What the task asks:
Return, from the material below, each line in which "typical" occurs.

Supplied records:
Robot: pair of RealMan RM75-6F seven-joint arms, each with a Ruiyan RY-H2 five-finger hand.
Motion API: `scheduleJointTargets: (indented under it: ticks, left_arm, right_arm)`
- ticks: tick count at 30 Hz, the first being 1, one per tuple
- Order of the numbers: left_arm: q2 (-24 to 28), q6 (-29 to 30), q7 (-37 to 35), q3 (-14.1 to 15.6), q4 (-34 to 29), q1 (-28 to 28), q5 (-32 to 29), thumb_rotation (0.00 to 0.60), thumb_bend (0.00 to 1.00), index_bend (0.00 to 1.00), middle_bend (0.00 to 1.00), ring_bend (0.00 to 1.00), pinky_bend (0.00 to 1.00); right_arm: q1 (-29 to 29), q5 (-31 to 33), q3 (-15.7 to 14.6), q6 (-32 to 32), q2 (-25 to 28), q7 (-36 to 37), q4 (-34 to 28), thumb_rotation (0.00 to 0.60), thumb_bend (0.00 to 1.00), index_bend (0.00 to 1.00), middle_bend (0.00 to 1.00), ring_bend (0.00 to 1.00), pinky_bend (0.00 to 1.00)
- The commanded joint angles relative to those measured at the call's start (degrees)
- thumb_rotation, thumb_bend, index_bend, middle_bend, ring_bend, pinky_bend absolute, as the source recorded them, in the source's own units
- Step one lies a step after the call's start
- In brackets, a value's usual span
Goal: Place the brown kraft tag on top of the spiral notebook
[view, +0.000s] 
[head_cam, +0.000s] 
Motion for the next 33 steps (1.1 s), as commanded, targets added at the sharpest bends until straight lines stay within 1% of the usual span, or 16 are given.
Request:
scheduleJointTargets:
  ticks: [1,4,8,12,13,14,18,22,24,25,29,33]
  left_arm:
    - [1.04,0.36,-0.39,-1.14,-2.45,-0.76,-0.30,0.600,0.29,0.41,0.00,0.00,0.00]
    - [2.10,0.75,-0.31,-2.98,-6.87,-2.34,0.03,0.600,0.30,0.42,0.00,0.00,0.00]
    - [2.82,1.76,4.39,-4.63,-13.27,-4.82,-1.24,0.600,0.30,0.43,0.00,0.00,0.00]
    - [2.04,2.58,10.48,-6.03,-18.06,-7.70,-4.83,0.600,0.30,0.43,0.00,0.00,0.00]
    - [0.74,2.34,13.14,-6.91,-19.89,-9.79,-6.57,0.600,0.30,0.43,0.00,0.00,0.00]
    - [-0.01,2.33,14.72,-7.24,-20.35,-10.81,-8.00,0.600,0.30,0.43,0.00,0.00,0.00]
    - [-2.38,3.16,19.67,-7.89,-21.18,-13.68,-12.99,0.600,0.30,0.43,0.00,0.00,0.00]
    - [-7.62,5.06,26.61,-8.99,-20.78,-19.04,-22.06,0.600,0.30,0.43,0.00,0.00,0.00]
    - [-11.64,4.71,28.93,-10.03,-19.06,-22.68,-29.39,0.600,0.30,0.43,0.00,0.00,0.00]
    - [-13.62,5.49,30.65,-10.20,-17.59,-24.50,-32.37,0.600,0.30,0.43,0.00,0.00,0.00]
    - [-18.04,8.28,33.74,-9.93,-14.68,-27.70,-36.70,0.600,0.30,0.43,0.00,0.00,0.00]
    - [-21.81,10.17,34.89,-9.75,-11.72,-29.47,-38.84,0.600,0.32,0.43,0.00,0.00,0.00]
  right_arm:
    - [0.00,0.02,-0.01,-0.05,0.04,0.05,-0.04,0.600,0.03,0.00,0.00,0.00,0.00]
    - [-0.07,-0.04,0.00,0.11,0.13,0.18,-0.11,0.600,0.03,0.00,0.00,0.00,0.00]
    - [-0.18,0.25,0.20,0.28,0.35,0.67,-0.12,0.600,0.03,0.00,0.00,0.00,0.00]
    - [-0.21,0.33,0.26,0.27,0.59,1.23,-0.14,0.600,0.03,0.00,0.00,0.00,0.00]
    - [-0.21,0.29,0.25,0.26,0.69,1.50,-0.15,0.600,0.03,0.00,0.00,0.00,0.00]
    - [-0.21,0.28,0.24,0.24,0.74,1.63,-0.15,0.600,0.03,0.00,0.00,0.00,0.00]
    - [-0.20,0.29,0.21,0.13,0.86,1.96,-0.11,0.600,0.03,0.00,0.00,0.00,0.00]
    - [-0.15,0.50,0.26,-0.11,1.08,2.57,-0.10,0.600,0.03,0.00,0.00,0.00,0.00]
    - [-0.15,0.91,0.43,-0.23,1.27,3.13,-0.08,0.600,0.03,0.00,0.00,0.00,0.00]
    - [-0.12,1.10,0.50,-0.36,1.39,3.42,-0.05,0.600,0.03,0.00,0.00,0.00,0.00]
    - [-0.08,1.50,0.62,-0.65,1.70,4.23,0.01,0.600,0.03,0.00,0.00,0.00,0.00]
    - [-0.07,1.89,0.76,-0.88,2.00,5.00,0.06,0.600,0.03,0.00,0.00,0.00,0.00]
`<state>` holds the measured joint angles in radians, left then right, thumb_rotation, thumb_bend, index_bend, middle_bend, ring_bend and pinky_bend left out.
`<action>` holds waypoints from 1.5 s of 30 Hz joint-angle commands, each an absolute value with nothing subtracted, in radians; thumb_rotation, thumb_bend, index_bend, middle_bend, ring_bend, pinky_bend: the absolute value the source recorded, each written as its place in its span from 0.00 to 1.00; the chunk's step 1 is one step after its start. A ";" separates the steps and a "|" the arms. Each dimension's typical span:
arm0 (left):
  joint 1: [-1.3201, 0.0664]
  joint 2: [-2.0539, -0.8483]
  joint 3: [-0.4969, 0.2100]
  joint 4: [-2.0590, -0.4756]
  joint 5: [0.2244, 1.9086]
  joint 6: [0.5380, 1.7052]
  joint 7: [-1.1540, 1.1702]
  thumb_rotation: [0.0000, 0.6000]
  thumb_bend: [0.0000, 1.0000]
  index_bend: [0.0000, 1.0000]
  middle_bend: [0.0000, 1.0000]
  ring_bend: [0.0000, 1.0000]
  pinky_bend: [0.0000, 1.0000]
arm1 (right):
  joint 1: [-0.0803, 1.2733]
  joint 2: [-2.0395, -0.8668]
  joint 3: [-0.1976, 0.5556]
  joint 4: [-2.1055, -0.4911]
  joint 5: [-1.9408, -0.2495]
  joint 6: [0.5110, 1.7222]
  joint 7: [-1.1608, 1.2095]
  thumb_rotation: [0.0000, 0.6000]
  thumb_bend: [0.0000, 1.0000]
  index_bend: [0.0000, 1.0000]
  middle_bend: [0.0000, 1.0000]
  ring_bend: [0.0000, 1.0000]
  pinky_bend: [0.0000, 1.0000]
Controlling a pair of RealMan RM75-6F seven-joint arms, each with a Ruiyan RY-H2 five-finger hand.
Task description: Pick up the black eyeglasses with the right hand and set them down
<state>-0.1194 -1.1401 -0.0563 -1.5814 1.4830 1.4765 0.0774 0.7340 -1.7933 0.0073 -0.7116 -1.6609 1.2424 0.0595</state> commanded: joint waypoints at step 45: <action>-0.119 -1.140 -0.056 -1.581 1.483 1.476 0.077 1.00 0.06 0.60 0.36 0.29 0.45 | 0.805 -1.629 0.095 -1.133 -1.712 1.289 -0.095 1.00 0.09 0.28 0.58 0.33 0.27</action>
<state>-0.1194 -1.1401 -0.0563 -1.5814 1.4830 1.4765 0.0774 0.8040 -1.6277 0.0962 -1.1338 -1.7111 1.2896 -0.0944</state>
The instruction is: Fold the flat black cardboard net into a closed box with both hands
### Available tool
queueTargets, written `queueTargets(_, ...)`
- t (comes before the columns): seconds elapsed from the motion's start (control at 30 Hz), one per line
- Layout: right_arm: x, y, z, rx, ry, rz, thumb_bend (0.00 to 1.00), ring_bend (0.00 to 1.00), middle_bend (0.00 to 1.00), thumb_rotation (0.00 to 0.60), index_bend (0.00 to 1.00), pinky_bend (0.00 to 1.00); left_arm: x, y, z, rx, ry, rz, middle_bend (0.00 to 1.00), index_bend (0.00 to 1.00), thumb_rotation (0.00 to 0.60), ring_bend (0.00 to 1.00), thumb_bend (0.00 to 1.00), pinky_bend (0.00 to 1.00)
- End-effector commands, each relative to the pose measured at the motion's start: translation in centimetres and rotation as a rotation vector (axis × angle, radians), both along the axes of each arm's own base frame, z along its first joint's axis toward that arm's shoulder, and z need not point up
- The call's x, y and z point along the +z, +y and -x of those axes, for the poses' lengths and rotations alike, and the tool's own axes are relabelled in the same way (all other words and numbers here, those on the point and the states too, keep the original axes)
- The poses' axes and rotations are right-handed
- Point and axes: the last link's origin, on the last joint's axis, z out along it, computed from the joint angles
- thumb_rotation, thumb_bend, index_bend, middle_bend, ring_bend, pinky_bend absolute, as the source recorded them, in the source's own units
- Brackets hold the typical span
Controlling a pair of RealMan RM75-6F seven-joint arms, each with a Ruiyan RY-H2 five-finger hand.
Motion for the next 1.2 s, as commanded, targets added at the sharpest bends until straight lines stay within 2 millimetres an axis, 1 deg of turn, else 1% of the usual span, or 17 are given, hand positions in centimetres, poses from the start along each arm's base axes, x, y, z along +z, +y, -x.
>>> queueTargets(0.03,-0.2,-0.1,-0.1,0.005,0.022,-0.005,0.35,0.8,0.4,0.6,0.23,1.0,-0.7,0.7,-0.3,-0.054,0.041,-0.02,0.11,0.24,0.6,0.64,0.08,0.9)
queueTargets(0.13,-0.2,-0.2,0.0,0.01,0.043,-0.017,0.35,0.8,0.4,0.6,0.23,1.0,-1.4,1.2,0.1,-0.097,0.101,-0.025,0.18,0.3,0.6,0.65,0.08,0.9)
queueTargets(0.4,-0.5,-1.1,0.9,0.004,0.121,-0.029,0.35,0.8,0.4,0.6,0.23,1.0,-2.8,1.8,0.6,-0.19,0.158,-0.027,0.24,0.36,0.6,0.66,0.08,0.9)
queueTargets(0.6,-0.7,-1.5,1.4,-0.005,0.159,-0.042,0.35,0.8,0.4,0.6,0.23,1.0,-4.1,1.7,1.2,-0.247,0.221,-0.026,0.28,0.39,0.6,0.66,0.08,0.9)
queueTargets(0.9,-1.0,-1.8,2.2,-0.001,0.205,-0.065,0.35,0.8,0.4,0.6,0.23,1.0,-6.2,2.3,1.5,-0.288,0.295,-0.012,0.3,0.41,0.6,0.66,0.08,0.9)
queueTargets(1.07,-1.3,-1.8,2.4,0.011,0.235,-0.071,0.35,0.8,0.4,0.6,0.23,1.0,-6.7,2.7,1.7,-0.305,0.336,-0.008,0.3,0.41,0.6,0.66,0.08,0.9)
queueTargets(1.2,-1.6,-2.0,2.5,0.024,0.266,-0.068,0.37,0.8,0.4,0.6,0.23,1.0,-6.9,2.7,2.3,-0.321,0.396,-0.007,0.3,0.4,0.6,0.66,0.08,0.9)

Response:
`<action>` holds waypoints from 1.5 s of 30 Hz joint-angle commands, each an absolute value with nothing subtracted, in radians; thumb_rotation, thumb_bend, index_bend, middle_bend, ring_bend, pinky_bend: the absolute value the source recorded, each written as its place in its span from 0.00 to 1.00; the chunk's step 1 is one step after its start. A ";" separates the steps and a "|" the arms. Each dimension's typical span:
- Brackets hold the typical span

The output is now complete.